Le ministre des Finances ne manquera pas de relever que malgré l'indépendance de la Banque d'Algérie de toute tutelle, il n'est jamais arrivé au gouverneur de l'institution de l'informer ou de l'alerter de la situation de la banque privée lors des multiples rencontres qui les ont réunis. “Il ne m'a jamais adressé aucune information sur ce dossier. Pas une fois”.
“J'attendais un complément d'information…”
Le rapport de la Banque d'Algérie envoyé par Ali Touati est resté dans le “bureau” de Mourad Medelci. “Il était en instance sur ma table de travail”. Il a été remis au même titre que tous les dossiers en sa possession au chef de cabinet du ministère avant son départ et l'arrivée de Mohamed Terbèche. Au procureur général qui demandait si le rapport en question avait été perdu, il dira que non.
“Quel est le bénéfice de le perdre ou de le détruire…?”

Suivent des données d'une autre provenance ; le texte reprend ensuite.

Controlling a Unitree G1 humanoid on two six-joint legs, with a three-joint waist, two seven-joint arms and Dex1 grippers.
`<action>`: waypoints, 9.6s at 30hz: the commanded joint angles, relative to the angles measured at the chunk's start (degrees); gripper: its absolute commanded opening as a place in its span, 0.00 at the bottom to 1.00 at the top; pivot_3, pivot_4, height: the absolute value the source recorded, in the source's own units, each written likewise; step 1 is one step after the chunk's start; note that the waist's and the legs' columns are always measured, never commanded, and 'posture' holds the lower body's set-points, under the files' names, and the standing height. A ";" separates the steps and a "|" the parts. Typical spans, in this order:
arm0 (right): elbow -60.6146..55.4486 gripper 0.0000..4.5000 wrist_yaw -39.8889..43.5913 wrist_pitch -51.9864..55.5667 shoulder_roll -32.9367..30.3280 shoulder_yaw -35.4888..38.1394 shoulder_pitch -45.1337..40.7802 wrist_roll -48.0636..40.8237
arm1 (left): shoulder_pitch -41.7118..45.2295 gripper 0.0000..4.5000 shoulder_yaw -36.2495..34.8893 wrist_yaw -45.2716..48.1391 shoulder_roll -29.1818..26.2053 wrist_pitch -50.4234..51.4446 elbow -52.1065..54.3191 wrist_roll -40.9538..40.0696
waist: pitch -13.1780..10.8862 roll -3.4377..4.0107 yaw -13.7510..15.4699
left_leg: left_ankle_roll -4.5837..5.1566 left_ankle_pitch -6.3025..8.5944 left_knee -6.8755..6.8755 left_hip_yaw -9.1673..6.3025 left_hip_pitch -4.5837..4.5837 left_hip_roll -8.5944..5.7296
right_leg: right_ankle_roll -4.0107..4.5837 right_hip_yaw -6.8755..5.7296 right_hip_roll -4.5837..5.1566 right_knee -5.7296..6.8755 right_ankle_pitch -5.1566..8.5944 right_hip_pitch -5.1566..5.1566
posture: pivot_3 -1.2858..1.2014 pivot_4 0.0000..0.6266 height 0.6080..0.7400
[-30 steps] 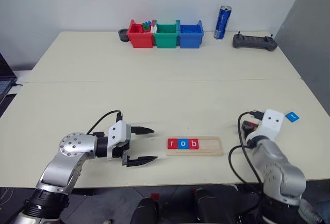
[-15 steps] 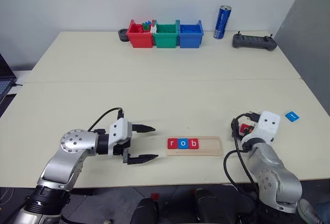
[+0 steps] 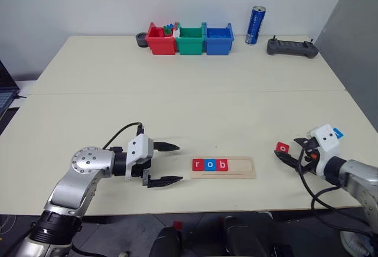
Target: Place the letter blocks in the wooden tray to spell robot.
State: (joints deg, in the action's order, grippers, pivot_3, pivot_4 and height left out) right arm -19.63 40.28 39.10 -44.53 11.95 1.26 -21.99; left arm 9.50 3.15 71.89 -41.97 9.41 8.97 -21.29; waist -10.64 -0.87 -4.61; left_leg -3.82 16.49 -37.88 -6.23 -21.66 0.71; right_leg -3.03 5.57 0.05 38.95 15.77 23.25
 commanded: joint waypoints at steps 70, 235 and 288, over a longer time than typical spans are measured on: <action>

Interrogé par la magistrate, relativement calme, sur les “suites à donner” attendues par le vice-gouverneur, le ministre des Finances aura une réponse singulière : “Dans son esprit, il avait fait ce qu'il fallait pour que le ministère puisse mettre en œuvre le dispositif de l'ordonnance 96-22, ce n'était pas le cas...” Quant à une éventuelle demande de “correction” de la procédure pour que puisse être entamée une démarche conforme à la loi, Mourad Medelci dira : “Je pouvais la prendre si j'avais constaté que c'était tout simplement pour des vices de forme que nous ne pouvions intervenir. Je suis ministre de la République, je ne peux pas nahgare ennasse…” Le ministre a considéré les informations contenues dans le rapport et son additif comme étant “utiles”. “Elles nous ont gardés en éveil…” Il ne pouvait toutefois prendre des mesures. “Au ministère, pas un expert, personne n'a à aucun moment attiré mon attention sur quoi que ce soit. J'assume ma déclaration”, précisera Mourad Medelci. Il s'est d'ailleurs interrogé sur le fait que le rapport ait été envoyé par le vice-gouverneur et non le gouverneur lui-même. “Il ne m'est pas apparu à ce moment-là comme ministre des Finances de répondre à une lettre que je n'ai pas reçue. S'ils m'avaient contacté, je les aurais contactés”.
Les responsables de la Banque pouvaient prendre, selon lui, une “mesure immédiate” à leur niveau comme cela s'est produit en 1999 quand l'institution a supprimé l'agrément pour le commerce extérieur d'une autre banque privée. “Moi, je me suis posé un tas de questions. Je ne peux pas dire aujourd'hui que je suis fier de moi parce que mon pays avec cette histoire a perdu de sa renommée. Et en tant que ministre, je n'en suis pas fier. Avec le fil du temps, on s'est rendu compte qu'il s'agissait d'opérations maffieuses…”, précisera le grand argentier du pays.
Mohamed Terbèche a pu prendre les “mesures nécessaires” et “il a bien fait de le faire” parce que le “gouvernement a eu des informations à la fin de l'année 2002”. Son successeur au ministère des Finances l'a d'ailleurs sollicité “à titre informel”. Le ministre à l'époque conseiller du président de la République lui a donné son appréciation sur son contenu. “Je lui ai dit que le rapport était général et n'offrait pas les mécanismes permettant une intervention du ministère. Il est arrivé aux mêmes conclusions et sur la base d'une commission…”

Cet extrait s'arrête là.